"Ennemie du peuple, accro à l'argent et au whisky, de connivence avec Assad". En couverture de sa dernière livraison publiée lundi au Liban, l’hebdomadaire al-Chiraa n'a pas fait dans la dentelle pour marquer les 80 ans de l'emblème de la chanson libanaise, Feyrouz.
"Elle a amassé beaucoup d'argent, sans avoir rien fait de bien de sa vie", écrit Hassan Sabra, rédacteur en chef d'al-Chiraa, dans un article de six pages consacré à la diva libanaise. Et de poursuivre en affirmant que la célèbre chanteuse "vit recluse chez elle, en buvant du whisky, Chivas Regal, sa marque préférée". Hassan Sabra critique également les "sautes d'humeur" de Feyrouz dont il assure qu'elle est "en de bons termes avec le régime Assad en Syrie".

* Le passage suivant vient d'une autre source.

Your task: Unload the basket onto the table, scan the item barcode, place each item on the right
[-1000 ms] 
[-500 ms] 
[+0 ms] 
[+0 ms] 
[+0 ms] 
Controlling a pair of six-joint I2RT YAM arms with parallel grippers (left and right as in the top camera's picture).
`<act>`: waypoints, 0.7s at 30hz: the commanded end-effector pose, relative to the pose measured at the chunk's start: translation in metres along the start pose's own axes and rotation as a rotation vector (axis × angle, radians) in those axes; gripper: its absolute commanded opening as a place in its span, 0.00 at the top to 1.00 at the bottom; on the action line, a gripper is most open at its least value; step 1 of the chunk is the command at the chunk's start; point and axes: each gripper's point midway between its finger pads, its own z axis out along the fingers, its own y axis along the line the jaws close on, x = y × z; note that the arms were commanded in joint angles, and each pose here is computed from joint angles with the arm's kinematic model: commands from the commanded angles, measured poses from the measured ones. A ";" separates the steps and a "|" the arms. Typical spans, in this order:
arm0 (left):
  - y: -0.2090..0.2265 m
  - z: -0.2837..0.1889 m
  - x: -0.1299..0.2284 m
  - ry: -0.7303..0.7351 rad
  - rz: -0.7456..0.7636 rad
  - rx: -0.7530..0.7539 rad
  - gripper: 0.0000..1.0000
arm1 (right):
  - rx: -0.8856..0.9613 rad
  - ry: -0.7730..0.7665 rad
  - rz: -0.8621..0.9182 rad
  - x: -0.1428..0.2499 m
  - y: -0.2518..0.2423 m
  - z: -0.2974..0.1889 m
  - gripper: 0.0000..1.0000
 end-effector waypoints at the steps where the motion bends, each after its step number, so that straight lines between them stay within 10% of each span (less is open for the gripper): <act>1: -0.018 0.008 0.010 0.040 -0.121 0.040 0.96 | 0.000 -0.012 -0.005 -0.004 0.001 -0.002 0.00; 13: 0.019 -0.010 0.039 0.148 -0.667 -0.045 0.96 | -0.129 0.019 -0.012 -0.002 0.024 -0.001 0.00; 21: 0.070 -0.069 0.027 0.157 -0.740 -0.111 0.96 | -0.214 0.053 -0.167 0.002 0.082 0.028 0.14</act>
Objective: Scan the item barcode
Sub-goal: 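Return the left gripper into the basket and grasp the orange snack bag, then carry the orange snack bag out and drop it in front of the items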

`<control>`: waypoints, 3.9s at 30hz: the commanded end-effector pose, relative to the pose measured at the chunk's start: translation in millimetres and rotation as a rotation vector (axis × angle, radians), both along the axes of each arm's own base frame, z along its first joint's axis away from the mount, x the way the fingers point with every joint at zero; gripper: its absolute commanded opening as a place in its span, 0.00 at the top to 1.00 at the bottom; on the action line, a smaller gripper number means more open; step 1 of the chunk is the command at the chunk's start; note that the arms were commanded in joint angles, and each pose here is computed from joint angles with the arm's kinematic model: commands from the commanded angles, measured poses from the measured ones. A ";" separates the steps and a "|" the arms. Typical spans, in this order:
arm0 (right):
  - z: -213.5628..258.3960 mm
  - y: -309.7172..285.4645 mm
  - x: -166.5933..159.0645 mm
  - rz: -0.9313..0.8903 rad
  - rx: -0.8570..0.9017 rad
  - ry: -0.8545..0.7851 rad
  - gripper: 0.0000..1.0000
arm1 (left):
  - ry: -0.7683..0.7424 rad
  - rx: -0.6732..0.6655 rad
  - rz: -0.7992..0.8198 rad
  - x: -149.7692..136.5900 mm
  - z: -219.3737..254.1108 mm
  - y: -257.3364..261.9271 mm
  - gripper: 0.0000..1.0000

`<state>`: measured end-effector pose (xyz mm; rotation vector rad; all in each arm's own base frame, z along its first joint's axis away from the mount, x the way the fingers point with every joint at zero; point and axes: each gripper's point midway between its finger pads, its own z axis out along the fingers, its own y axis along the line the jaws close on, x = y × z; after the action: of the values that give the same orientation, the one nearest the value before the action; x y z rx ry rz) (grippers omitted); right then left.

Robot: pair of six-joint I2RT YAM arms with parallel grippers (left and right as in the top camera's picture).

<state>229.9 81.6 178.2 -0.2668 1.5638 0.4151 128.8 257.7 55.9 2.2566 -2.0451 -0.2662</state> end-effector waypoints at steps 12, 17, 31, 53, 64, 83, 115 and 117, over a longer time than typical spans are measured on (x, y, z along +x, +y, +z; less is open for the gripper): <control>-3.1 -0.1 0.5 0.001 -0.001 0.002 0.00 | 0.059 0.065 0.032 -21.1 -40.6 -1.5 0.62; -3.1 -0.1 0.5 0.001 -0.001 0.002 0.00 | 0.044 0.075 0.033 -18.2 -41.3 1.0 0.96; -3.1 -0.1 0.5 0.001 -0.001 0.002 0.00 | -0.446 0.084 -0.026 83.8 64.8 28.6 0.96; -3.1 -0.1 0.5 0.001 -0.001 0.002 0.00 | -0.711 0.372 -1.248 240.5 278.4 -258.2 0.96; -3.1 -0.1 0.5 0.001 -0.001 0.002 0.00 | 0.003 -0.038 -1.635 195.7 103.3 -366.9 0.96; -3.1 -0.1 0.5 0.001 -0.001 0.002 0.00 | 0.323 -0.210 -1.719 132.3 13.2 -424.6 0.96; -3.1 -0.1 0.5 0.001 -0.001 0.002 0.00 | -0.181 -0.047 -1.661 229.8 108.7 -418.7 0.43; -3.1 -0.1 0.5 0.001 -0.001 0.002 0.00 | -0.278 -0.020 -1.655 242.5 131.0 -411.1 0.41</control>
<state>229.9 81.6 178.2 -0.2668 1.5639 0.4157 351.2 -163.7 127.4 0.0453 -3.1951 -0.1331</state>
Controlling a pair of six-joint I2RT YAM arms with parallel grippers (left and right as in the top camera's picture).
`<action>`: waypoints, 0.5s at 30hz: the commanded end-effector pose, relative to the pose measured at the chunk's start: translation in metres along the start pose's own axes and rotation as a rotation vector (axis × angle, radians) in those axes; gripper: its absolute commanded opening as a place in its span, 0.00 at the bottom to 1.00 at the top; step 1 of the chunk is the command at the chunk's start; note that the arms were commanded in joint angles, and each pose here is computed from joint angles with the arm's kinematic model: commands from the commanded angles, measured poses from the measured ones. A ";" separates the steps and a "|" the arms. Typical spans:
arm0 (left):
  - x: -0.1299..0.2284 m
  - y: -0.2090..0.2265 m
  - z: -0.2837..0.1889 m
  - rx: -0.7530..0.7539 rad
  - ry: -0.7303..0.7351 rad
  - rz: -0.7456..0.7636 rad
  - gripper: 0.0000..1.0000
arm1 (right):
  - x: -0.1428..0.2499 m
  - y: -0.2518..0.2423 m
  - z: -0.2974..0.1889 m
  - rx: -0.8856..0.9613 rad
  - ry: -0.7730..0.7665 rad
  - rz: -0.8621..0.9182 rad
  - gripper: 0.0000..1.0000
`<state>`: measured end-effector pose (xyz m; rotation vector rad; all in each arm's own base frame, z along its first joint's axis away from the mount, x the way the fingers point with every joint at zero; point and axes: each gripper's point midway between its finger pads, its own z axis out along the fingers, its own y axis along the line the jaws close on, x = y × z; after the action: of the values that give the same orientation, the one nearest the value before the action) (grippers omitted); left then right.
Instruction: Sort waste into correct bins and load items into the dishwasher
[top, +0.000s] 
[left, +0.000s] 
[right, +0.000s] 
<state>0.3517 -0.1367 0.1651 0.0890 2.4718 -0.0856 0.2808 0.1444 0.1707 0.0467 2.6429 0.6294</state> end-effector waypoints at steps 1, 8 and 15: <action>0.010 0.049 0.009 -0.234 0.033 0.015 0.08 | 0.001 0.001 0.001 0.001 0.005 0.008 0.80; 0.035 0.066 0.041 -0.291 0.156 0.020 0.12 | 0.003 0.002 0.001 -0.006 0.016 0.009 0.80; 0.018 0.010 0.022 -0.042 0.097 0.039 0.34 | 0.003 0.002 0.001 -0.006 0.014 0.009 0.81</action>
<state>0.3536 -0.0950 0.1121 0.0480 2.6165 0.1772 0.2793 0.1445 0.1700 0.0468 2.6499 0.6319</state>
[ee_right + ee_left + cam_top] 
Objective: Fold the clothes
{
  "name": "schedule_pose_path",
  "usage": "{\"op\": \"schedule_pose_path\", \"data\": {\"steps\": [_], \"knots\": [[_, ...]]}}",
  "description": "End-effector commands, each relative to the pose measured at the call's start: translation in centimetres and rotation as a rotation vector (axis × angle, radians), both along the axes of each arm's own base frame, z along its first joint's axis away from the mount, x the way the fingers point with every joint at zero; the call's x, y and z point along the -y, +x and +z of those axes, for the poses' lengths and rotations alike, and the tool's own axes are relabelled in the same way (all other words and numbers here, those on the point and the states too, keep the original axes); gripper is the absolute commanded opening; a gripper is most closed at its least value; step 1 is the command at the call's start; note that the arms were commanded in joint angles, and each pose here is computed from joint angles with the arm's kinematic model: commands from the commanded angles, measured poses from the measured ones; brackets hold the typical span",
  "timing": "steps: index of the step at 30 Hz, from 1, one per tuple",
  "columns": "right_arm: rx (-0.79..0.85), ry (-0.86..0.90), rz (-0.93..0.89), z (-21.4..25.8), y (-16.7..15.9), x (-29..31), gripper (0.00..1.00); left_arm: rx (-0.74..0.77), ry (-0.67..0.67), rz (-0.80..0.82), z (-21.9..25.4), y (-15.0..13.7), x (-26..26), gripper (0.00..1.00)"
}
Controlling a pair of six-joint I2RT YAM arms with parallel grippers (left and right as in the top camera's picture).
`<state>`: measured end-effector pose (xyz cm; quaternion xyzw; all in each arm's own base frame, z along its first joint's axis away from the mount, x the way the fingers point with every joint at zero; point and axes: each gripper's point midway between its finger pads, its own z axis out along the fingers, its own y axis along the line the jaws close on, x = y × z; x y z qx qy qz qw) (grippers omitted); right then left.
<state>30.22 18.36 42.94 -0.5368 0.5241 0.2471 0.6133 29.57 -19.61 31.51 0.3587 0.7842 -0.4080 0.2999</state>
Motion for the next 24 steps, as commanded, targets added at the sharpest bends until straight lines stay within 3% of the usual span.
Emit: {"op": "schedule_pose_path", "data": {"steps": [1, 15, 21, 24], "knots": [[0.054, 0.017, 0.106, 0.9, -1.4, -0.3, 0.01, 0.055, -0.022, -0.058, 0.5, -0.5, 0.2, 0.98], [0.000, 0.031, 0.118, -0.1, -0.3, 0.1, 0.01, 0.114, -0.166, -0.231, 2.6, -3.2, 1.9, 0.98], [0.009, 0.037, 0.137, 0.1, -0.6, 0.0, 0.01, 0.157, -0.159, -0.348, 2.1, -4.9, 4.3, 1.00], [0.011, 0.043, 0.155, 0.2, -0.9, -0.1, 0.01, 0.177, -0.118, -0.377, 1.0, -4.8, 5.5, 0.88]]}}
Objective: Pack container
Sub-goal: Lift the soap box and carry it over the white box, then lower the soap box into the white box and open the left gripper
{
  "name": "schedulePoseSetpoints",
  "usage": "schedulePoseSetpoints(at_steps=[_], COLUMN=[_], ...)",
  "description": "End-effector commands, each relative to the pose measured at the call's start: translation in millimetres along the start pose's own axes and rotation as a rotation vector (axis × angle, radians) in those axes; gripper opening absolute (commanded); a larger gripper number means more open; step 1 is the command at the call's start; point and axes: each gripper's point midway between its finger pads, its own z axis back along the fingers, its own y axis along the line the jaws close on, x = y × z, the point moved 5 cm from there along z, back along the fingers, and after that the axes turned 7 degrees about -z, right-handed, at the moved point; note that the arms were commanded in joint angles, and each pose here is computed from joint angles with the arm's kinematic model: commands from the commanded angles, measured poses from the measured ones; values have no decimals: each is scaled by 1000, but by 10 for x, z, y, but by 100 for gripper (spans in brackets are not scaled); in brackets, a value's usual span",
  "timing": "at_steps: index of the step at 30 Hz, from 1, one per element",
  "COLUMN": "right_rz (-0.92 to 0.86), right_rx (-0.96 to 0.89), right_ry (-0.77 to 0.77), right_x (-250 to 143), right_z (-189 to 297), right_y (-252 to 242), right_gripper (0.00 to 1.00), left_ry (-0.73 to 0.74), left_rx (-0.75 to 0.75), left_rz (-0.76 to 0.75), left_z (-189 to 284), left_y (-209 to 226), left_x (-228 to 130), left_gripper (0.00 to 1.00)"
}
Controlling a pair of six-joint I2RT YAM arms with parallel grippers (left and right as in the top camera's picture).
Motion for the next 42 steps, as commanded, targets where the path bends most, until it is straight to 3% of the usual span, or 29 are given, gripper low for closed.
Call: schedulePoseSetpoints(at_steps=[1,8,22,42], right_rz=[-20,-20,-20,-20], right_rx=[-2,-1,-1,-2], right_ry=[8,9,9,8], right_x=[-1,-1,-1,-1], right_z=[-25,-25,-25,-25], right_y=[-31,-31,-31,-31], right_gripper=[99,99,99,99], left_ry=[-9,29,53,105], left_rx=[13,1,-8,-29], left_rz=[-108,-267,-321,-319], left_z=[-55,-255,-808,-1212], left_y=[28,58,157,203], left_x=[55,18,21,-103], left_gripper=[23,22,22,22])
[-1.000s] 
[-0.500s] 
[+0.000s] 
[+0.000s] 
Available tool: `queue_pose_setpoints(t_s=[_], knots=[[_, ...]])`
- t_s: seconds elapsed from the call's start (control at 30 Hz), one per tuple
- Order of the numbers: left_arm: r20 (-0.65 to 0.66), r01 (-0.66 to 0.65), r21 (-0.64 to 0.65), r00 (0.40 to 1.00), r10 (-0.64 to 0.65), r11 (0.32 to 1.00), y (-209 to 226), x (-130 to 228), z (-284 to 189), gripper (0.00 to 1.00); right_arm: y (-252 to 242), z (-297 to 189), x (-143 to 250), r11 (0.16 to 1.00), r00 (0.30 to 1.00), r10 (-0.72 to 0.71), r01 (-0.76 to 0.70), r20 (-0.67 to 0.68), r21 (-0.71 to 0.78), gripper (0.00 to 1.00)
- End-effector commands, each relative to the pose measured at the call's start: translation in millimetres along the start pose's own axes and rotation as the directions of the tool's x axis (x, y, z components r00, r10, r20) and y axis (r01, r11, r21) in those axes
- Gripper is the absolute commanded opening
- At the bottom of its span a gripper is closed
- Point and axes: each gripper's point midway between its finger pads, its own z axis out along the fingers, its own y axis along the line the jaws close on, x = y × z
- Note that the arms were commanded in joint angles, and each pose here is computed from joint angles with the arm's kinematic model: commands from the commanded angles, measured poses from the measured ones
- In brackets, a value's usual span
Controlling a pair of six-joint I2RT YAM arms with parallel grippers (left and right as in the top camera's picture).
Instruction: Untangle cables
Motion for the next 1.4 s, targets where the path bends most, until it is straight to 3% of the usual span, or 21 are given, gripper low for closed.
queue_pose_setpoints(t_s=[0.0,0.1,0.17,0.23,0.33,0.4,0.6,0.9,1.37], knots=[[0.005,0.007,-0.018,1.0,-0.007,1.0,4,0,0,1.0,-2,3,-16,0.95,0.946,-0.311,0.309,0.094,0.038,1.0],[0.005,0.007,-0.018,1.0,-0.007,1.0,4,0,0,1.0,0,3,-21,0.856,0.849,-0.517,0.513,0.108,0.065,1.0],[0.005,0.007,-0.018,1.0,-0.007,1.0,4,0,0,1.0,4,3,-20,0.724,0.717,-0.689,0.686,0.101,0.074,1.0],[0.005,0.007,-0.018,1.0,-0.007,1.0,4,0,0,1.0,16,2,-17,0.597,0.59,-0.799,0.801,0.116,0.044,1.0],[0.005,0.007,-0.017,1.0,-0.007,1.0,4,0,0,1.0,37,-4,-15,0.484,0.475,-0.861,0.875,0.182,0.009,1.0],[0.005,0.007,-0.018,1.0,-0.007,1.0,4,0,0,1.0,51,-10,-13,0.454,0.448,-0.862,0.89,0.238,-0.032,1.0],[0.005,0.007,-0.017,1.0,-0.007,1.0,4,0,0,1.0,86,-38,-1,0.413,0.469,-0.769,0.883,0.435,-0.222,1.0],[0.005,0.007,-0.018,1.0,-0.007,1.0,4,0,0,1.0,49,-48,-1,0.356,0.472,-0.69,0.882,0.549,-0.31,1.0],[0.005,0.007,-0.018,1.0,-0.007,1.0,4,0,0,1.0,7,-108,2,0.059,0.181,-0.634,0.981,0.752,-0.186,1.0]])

Contacté par al-Arabiya, Hassan Sabra a expliqué avoir été approché par la rédactrice en chef de la revue égyptienne al-Kawakeb, lui demandant de contribuer à l'écriture d'un dossier sur Feyrouz. L'article en question devait être publié dans al-Kawakeb, mais est paru plus tôt dans al-Chiraa, tiré à 10.000 exemplaires. Le rédacteur en chef de la revue généraliste explique que ses informations sont "le fruit d'une connaissance personnelle" de Feyrouz. Affirmant admirer l’œuvre de la chanteuse, il souligne qu'en tant que journaliste, il est normal qu'il publie les "informations" qu'il détient.
Des excuses exigées
Au Liban, les réactions indignées n'ont pas tardé à fuser. La fille de Feyrouz, Rima Rahbani, a réagi en publiant un communiqué : "Toute grande personnalité (...) suscite la jalousie autour d'elle, poussant certains à inventer des mensonges en croyant que cela amoindrira l'admiration du public pour cette personnalité", a-t-elle écrit, assurant que "les tentatives de +politiser+ Feyrouz ont échoué". Et de lancer : "(Les membres de) Daech (acronyme arabe du groupe Etat islamique, ndlr) s'habillent aussi en costume cravate et ont des bureaux et des tribunes mises au service de la destruction des civilisations et de toute figure ayant un véritable rayonnement".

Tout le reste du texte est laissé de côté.